It was Mike Scott (remember him, the previous editor of this esteemed rag and well known GP pundit.) and yours truely negotiating an auto-route exit road, on the face of it just a gentle right hand bend with the merest hint of camber to assist with the speed transition down from motorway speeds. Why then the drama? Because we were just pulling into Basel on the Swiss/French/German border in late November and it was COLD, very cold and the road was covered in a mixture of ice and compacted snow, so slippery that the gentle banking was forcing the bikes down toward the gutter and it was necessary to apply a fair degree of opposite lock just to prevent that occurence. We were at the end of a half day ride in freezing conditions, driving snow, ice cold rain, ice covered roads, all had been experienced, but despite the intense concentration needed just to retain balance, my tired and frozen brain still allowed my thoughts to wander and I remember that at one stage they wandered to Tony M's account of his American adventures (see December issue). How dare he, thought I, complain about the problems of desert heat, heat exhaustion, and dehydration, doesn't he know when he is well off. After all, early man emerged from the cocoon of his ape's clothing, in the warmth of the tropics not the cold of the alps. The desire to swap locations was particularly poignant to me, because if earlier plans had come to fruition, I would have been with him in the US., in all that glorious heat.

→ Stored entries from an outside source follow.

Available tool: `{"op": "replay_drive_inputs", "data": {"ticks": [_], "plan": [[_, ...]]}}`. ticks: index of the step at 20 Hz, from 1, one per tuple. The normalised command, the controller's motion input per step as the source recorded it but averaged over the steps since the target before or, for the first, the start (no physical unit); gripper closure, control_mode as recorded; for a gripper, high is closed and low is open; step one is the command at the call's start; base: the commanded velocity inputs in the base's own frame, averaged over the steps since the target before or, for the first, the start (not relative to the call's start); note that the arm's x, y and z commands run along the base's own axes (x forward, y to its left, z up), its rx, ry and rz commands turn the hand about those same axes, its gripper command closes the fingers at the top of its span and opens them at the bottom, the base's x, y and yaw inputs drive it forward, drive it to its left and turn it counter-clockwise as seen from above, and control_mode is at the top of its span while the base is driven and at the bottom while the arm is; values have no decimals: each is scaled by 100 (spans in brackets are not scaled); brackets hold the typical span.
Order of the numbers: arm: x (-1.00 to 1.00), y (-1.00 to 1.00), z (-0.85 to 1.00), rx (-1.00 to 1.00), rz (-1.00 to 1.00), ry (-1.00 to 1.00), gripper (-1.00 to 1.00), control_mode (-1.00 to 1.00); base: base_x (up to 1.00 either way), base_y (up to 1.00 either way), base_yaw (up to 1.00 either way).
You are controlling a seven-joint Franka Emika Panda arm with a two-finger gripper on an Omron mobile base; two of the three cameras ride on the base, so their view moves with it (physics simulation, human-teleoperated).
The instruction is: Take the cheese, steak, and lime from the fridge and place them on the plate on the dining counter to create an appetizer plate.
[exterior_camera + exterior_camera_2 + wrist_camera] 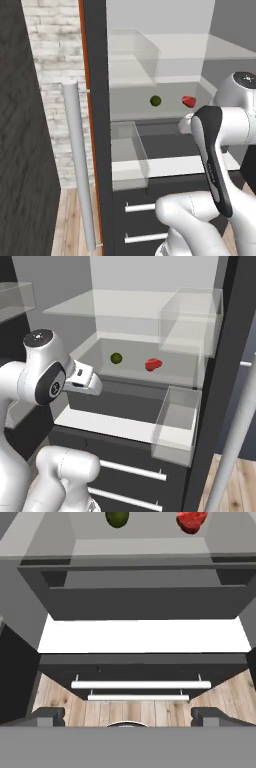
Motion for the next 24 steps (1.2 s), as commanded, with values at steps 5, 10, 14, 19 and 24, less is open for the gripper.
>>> {"op": "replay_drive_inputs", "data": {"ticks": [5, 10, 14, 19, 24], "plan": [[29, -23, 3, 0, 7, -9, -100, -100, 0, 0, 0], [28, -10, 15, 0, 9, -19, -100, -100, 0, 0, 0], [65, 5, 10, 0, 9, -4, -100, -100, 0, 0, 0], [80, 18, 6, 0, 7, 0, -100, -100, 0, 0, 0], [89, 16, 0, 0, 4, 2, -100, -100, 0, 0, 0]]}}
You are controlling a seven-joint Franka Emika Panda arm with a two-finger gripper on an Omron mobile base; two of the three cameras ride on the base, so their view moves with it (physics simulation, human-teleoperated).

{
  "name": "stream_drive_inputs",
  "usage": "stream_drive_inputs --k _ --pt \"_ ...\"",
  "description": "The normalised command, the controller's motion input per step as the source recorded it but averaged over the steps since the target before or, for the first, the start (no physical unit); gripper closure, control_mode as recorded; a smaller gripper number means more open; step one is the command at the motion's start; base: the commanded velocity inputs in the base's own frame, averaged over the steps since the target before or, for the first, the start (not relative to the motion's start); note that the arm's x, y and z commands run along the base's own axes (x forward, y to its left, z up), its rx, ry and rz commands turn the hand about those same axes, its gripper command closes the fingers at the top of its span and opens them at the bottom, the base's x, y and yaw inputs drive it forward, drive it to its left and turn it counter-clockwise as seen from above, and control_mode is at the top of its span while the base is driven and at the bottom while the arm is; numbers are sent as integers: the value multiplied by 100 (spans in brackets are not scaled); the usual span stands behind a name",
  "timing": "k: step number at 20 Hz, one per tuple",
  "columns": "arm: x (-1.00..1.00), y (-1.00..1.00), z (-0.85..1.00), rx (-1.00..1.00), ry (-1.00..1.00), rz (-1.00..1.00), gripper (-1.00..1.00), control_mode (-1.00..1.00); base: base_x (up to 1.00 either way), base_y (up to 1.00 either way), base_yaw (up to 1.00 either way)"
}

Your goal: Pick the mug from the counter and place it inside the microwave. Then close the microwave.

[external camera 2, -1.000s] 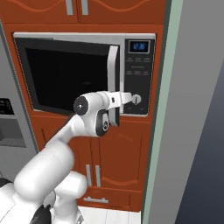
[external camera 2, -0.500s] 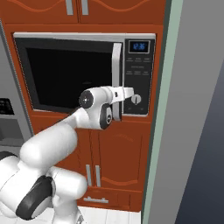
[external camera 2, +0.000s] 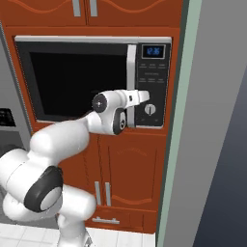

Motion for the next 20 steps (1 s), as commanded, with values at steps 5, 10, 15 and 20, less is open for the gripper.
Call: stream_drive_inputs --k 5,10,15,20 --pt "48 0 11 0 0 0 -100 -100 0 0 0" --pt "39 -2 9 0 1 0 -100 -100 0 0 0" --pt "31 -9 3 0 0 0 -100 -100 0 0 0" --pt "8 -10 4 0 3 1 -100 -100 0 0 0"
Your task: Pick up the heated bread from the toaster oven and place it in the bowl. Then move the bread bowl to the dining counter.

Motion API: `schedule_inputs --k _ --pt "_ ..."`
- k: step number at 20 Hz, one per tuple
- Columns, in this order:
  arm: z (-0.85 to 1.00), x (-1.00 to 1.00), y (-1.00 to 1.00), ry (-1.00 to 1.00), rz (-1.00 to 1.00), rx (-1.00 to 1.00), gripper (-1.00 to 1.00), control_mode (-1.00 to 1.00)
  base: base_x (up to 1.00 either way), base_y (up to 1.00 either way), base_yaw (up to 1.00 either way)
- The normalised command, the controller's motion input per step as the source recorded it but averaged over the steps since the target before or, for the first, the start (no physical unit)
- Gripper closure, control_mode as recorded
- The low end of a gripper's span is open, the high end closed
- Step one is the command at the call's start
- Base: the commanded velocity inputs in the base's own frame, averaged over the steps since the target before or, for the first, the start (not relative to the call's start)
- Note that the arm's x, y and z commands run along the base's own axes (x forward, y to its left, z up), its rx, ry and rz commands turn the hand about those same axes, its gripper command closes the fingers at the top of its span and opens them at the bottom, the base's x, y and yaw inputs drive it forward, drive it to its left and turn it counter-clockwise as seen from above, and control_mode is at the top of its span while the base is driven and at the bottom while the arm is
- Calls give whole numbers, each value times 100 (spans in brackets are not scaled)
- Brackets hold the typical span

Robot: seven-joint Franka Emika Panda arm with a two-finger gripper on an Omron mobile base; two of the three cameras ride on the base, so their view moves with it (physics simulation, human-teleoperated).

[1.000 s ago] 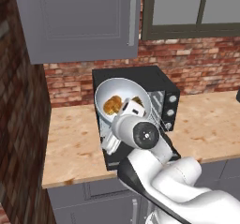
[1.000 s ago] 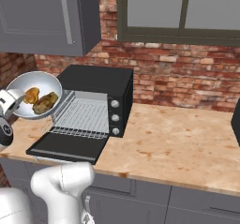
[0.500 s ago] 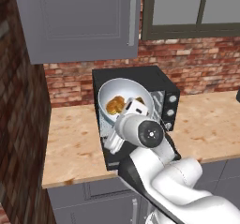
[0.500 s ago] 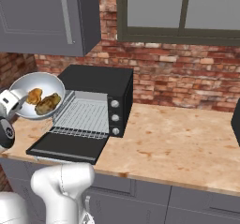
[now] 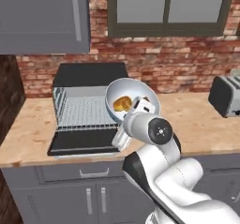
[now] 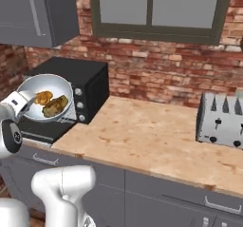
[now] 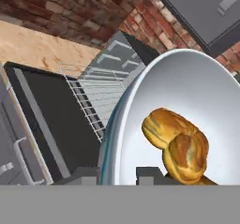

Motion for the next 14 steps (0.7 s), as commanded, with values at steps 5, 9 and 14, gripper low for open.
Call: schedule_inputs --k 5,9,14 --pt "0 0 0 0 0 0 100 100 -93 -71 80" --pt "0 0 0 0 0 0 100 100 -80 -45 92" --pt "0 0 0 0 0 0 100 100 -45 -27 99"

Instead here I was with a fellow ex-colonial, both of us old enough to know better and both of us used to warmer climes. Why were we here then? Like most most daft schemes it seemed a good idea at the time. Way back before the season that was passed off as the 1985 summer, I was under the ridiculous impression that my new bike, PROJECT QL. would be ready in time for the Three Flags Run, and for its debut a trans-America ride from Mexico to Canada seemed like a good lark. However when it became apparent that this adventure was premature I looked around for an alterative maiden trip. Last year Mike invited me to ride with him to the Cologne show and so it seemed only natural for me to suggest likewise to this year's Milan show. As an added incentive Superbike needed somebody to take some photos at the show. Having spent my formative years in Australia my knowledge of European geography is sketchy at best and all I knew about Milan was that it was in Italy and as everyone knows Italy is warm, and as experience has taught me, good old Blighty is a bit on the cool side in November, so I was looking forward to a few days away from it, imagine my surprise when only a few days before the off I consulted a map to find that Milan was just south of the Alps, Brrrrr. Too late to back out by then, I had told too many people that I was going.
As my winter riding days ended, the day that I left Australia, my riding kit was not entirely suitable for such a jaunt, time was too short to do much about it but I did get a pair of Glo-gloves, electrically heated nylon inner gloves from Ason Electronics, figuring that as long as I could still move my fingers, I could ride the bike home.
Several proposed completion dates for the bike had come and gone but by some miracle it was finished with a few days to spare, a quick trip around the block indicated that the bump to rebound ratio of the dampers was less than ideal, so as I was planning on sitting on this machine for hours on end it seemed sensible to try and improve the comfort if possible. So a quick dash from Kent to Peterborough to see Mike Mumford, Spax's ace suspension whizz-kid, was organised, the dampers were dismantled, valves changed and holes were drilled, dampers refitted and back to Kent. That was Friday the 18th., Monday the 21st. was departure day, there's nothing like being well prepared in advance.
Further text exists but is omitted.